NEIGHBORHOOD OBSERVATION PROJECT:
As the name of this activity suggests, it requires you to observe, record, and analyze the locality in which our university campus is situated through a particular thematic lens. The project, which is to be undertaken in small groups, is meant to familiarize you with the surrounding areas, both experientially and in objective terms. Hence, research for the project requires you to explore the locality, preferably on foot, and do so such that you obtain both a 'feel' of the place, as well as an find out about its social, economic, cultural, and ecological make-up. Both these aspects of 'knowing' something--the experiential and the analytical--will need to feature in the presentation made and report filed by your group. This being the broad objective of the activity, here is a list of possible topics that could be assigned to different groups by your instructor: Agriculture and Land-use; Culture and Politics; Ecology and Environment; Economy and Commerce; Housing and Habitat; and, Local Institutions. The basic guidelines regarding how to approach the Neighborhood Observation Project is given below.
KEY CONCEPT #1:
SPACE AND PLACE
At one level, space and place are notions with which we are intimately familiar. They are a basic fact of life--all beings occupy space/place. The words themselves are commonly uttered in everyday speech. Sample this: we visit different places over the course of our lives. We seek safe spaces to discuss controversial and emotionally exacting issues. Sometimes, we do not find ourselves in a good place. Other times, we yearn for some personal space. A large swathe of the world's population live in cramped spaces. Yet, there is no 'place' like home. In fact, we are so intuitively aware of 'space', 'place' and the difference between them that they do not usually warrant conscious reflection. We just know what they are and what they mean. But how about we take a pause and ask ourselves: what actually distinguishes these two terms, both of which are spatial concepts, from one another?

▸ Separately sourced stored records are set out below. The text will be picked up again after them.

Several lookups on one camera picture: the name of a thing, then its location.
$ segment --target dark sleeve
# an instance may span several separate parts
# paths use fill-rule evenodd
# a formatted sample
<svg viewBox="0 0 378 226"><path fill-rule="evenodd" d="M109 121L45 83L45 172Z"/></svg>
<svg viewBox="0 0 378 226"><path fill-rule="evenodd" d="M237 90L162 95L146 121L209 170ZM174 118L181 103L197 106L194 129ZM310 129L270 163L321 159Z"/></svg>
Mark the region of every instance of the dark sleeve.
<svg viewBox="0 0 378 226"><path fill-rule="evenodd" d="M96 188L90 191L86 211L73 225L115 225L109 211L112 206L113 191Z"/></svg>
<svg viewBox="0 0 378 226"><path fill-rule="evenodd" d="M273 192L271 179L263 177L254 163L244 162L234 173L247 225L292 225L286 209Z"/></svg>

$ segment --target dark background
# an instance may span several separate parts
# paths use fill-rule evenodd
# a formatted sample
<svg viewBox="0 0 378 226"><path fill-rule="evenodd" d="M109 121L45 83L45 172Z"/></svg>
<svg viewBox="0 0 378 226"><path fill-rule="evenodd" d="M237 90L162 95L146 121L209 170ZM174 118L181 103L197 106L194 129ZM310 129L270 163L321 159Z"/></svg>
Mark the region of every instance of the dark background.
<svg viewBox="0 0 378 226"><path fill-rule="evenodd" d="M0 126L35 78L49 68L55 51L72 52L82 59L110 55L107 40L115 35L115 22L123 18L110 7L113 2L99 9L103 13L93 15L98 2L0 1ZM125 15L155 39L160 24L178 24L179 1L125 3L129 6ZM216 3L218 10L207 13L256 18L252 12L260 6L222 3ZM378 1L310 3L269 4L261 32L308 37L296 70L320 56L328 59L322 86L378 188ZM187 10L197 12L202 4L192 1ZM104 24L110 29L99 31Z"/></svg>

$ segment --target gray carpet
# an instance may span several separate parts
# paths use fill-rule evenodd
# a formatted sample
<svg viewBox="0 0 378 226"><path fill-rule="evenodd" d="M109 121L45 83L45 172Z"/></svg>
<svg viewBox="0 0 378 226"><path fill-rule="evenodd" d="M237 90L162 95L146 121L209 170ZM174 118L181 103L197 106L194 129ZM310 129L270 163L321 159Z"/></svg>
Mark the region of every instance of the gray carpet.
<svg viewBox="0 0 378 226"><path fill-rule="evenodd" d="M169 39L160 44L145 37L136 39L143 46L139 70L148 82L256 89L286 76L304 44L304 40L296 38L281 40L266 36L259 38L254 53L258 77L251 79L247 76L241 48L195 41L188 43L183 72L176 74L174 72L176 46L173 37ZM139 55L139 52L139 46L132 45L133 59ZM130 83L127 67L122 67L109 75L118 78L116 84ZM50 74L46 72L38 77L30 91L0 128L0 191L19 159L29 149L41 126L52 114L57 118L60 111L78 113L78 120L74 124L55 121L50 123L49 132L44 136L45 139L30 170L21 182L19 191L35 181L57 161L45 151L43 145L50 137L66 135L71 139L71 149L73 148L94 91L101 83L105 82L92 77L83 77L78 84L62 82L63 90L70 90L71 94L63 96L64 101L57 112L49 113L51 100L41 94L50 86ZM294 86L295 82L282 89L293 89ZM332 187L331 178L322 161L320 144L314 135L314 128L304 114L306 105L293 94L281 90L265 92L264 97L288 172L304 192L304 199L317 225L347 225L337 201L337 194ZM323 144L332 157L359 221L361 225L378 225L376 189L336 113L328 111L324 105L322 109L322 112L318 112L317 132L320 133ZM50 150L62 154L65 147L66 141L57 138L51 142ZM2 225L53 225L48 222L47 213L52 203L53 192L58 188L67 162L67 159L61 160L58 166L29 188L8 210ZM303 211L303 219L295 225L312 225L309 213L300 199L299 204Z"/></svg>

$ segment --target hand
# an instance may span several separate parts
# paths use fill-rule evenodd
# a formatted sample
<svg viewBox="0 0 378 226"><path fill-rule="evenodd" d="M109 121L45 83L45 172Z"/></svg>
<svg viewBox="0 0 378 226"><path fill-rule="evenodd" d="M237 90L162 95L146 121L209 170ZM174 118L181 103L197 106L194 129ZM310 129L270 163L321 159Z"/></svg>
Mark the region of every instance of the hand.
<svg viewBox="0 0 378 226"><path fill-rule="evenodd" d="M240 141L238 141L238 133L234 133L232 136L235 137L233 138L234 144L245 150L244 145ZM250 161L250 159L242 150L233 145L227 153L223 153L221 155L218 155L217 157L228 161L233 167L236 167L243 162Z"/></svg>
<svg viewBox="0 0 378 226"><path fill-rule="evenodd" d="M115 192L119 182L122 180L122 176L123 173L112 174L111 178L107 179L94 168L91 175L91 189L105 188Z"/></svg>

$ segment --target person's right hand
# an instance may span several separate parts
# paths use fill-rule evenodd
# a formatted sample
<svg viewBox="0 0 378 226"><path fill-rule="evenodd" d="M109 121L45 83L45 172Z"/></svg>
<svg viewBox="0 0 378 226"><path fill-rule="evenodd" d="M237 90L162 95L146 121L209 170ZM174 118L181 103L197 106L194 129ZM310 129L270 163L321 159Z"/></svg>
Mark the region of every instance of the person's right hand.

Here, we will address this question at a basic level and draw up simple, heuristic distinctions between space and place. The issue, however, is far more complex. And, if you are interested in delving into this complexity, you can read this article.
Writing in the 1970s, the eminent Chinese-American geographer, Yi-Fu Tuan evocatively captured in his book, Space and Place: The Perspective of Experience, the relation between the two notions. He wrote: "In experience, the meaning of space often merges with that of place. 'Space' is more abstract than 'place'. What begins as undifferentiated space becomes place as we get to know it better and endow it with value." (p.6) This framing immediately makes something clear at the outset: that 'space' and 'place' exist on a continuum. Under certain conditions space becomes place, and vice versa. Hence, though we are drawing a conceptual distinction here between space and place, in real-life experience, as Yi-Fu Tuan points out, the two often merge; each possesses, in variable degrees, the qualities that are conceptually identified with the other. It is hard to find 'pure' spaces and places actually existing.
However, insofar as we are drawing a conceptual distinction, we can say that space is unmarked, empty, without a specific location and address. It is abstract, in other words. Thus, your 'personal space' travels with you, for example. The 'safe space' that you as a woman wants to create with your allies to hang out and discuss gender politics--that could be on the terrace of your college one day or the corner of a park another day. In this sense, space, because it is abstract, is also transposable. It is not bound to any particular ground.
Place, on the other hand, is necessarily located somewhere. It is marked, addressed, and, mostly, named. A place is planted on the ground--on a specific ground, quite literally. And, as we know, naming places is an act fraught with cultural and political significance. Place, therefore, has history--histories, in fact; it is invested with memories and experience. Place, in this sense, is eminently social. The home you grew up in, the tea-shop where you and your neighborhood friends gathered--such emotionally full places these are. On the other hand, space is homogeneous and undifferentiated; all coordinates in a space are of equal value. But place is differentiated in terms of value, laden with different kinds of meaning.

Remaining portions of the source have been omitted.